JWI Deputy Director Garrett Snedeker and affiliated scholar Josh Hammer published in Newsweek, arguing that the recent Supreme Court decision, Bostock V. Clayton County Georgia, shows just how mistaken a jurisprudence without natural law can be. They propose a restoration of what they call the "original understanding of constitutionality" as a conversation between all three branches of the U.S. government and not just the Supreme Court. Snedeker and Hammer argue against "Judicial Supremacy" (the idea that the Supreme Court is the ultimate and final authority on constitutionality) for a more flexible and traditional notion of "Judicial Review." Undue deference to the Supreme Court by the other two branches of government was not what the Founders envisioned.
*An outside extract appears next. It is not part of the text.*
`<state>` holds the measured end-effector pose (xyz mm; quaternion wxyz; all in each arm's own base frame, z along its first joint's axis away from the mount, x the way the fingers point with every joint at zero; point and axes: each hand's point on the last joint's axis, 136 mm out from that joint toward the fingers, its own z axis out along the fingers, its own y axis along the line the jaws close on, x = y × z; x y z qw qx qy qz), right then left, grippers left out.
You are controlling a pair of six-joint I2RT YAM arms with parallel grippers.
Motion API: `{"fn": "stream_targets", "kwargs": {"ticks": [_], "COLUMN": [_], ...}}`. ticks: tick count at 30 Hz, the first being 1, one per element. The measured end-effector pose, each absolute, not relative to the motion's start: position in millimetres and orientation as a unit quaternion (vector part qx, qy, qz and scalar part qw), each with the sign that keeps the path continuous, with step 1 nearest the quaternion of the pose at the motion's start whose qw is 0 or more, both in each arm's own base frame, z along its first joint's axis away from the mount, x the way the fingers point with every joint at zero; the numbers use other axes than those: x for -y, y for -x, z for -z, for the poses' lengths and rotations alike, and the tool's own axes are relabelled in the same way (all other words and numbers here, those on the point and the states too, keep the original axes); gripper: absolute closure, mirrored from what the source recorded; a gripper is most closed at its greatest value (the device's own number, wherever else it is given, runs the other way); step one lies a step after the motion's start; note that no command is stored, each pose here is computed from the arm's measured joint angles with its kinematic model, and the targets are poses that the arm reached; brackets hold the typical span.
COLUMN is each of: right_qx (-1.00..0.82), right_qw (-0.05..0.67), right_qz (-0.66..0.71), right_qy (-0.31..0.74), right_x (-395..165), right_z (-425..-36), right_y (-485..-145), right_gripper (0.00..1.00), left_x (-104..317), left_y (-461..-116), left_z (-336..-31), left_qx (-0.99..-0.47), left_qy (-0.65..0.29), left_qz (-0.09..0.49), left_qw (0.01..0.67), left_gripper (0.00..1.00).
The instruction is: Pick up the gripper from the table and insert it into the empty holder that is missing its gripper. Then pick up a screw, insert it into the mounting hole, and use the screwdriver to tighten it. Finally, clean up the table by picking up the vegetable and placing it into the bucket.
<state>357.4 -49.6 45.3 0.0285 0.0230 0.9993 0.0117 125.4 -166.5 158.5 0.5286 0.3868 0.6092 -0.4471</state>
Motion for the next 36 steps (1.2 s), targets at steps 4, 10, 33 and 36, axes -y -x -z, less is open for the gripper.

Snedeker and Hammer articulate a vision of the Court more akin to the vision expressed by President Abraham Lincoln when he pushed back against the Dred Scott decision. They call on Congress and the President to compress the ruling to only the two litigants in the case to vindicate a more coherent understanding of constitutionality between the branches.

Some quotations from the article:

"A case as wrongly decided as Bostock would, in an earlier era, have immediately triggered the equivalent of constitutional "antibodies." Congress would bring forth bills to limit the scope and reach of the holding, along with denouncing the Court's institutional arrogance in smuggling in a determination of what constitutes a man and a woman on the flimsiest of pretext. The president would explain that his administration would ensure that the case be applied only to the two named litigants to the suit, since the holding did not convince him to widen its application."

"Conservatives have become accustomed to treating the decisions of the Supreme Court as final. And in cases of ultimate import, the stakes are so high. But this, at root, is an iatrogenic problem. It is only because so many conservatives mistakenly believe the modest judicial review of Marbury v. Madison means the soft despotism of judicial supremacy that this understanding pervades popular thought about the role of the courts in settling contested legal issues."

"Lincoln argued he would not be obliged to act upon the principle articulated in Dred Scotton other measures coming before his administration—even on issues quite different from a slave litigating over his freedom."